Él nos creó para buenas obras que Él preparó de antemano, no para que nos jactemos de nosotros mismos ni para que todo gire en torno a nosotros, sino para que Él sea glorificado a través de nuestra obediencia, nuestra alegría de conocerlo y de alabarlo por todo lo que ha hecho y sigue haciendo sin que lo sepamos.

¿Sabes que Él ha establecido tus pasos?

¿Confías en los pasos que Él ya ha establecido, que ya ha escrito y preparado para ti, para la gloria de Su nombre, a fin de atraer a tantos hacia Él?

¿Te deleitas en Sus caminos?

¿Has cultivado la fidelidad, como dice el Salmo 37:3?

“Confía en el Señor y haz el bien; entonces vivirás seguro en la tierra y prosperarás. Deléitate en el Señor , y él te concederá los deseos de tu corazón. Entrega al Señor todo lo que haces; confía en él, y él te ayudará. Él hará resplandecer tu inocencia como el amanecer, y la justicia de tu causa brillará como el sol de mediodía. Quédate quieto en la presencia del Señor , y espera con paciencia a que él actúe. No te inquietes por la gente mala que prospera, ni te preocupes por sus perversas maquinaciones.” Salmos 37:3-7

Cuando nos deleitamos en sus caminos, cuando confiamos en Él y hacemos el bien, no para obtener algo de Dios, sino porque ya hemos recibido todo lo que necesitábamos: su gracia para transitar esta vida que a veces es tan difícil, llena de dolor y enojo, pero también de mucha alegría y momentos de paz; podemos caminar sin inmutarnos, firmes en Él, sabiendo que podemos seguir sus caminos y que no hay mejor camino que el que Él creó para nosotros desde antes de que naciéramos, el que nos formó y nos conoció antes que nadie.

Cuando recordamos que fuimos conocidos y amados por Dios antes de que alguien pensara en nosotros o nos deseara, esto debería llevarnos a descansar en la belleza y la gracia del amor de Dios por nosotros.

Padre, ayúdanos a confiar en ti, a deleitarnos en ti y en tus caminos, ayúdanos a permanecer anclados en la verdad de lo que ya nos has revelado en tu palabra. Tú ya nos viste, Padre, ya nos aceptaste, y no necesitamos hacer nada más que estar contigo, permanecer en ti y caminar contigo el resto de nuestras vidas, sabiendo que nos has dado todo lo que necesitamos para permanecer firmes y fieles a ti, sin importar si caminamos por caminos buenos o difíciles; tú estás con nosotros en todo momento. Gracias, Jesús.

Amigos, necesitamos a Dios.

“Confía en el Señor con todo tu corazón; no dependas de tu propio entendimiento. Busca su voluntad en todo lo que hagas, y él te mostrará cuál camino tomar. No te dejes impresionar por tu propia sabiduría. En cambio, teme al Señor y aléjate del mal. Entonces dará salud a tu cuerpo y fortaleza a tus huesos.” Proverbios 3:5-8

¿Cómo podemos vivir vidas serenas, firmes, sin confiar en el Señor, sin caminar por fe cuando su Espíritu nos guía a confiar en Él y a crecer en una intimidad más profunda con Él?

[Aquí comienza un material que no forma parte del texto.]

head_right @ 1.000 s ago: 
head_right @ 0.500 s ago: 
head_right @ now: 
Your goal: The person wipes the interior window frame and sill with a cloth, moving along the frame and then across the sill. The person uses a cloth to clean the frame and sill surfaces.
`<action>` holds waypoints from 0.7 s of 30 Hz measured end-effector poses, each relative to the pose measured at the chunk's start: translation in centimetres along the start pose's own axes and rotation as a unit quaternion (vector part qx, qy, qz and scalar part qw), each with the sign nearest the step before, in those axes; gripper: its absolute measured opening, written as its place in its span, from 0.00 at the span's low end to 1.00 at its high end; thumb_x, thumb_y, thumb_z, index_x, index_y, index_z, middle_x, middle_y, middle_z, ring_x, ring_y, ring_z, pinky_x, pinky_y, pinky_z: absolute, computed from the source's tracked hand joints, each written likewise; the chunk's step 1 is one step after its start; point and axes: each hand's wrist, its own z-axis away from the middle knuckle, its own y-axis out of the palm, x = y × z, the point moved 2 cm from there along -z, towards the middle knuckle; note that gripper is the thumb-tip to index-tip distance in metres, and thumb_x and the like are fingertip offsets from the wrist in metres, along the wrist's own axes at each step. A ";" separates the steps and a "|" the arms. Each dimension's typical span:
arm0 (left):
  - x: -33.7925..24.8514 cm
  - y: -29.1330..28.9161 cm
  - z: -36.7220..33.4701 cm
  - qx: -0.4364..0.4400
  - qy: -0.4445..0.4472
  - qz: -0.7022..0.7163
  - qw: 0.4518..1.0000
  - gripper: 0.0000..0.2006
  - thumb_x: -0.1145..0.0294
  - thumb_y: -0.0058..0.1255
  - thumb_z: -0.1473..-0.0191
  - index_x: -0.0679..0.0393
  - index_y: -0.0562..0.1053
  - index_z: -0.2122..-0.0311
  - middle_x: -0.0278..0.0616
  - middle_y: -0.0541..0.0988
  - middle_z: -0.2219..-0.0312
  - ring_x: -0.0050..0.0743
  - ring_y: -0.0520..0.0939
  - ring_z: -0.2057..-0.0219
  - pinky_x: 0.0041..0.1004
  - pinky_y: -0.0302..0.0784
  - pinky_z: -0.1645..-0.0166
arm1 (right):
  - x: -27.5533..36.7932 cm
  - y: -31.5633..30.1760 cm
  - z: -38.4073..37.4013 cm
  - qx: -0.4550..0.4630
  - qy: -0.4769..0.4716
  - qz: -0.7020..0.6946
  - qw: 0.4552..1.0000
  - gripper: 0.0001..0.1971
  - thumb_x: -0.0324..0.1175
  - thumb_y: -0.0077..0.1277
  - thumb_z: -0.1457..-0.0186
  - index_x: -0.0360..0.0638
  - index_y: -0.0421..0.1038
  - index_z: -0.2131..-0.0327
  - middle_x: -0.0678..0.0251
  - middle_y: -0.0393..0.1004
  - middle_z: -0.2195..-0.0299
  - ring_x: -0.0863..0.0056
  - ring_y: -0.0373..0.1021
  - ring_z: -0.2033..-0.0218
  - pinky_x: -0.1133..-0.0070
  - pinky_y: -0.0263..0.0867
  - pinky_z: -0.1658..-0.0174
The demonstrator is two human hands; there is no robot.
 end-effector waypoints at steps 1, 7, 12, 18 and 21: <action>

Una de las cosas que más deseo es ser serena y firme en el Señor, no para enorgullecerme, sino para ser una madre que confía en el Señor y en su identidad como hija suya, y ser una esposa que ayuda a su esposo a seguir confiando en el Señor con todo su corazón y a amarlo con cada fibra de su ser, para que nuestros hijos deseen lo mismo al vernos a su madre y a su padre seguir a Dios con pasión, sin vergüenza, con alegría y con firmeza en cada circunstancia que Dios considera mejor para nuestro crecimiento y para que seamos aún más firmes en Cristo.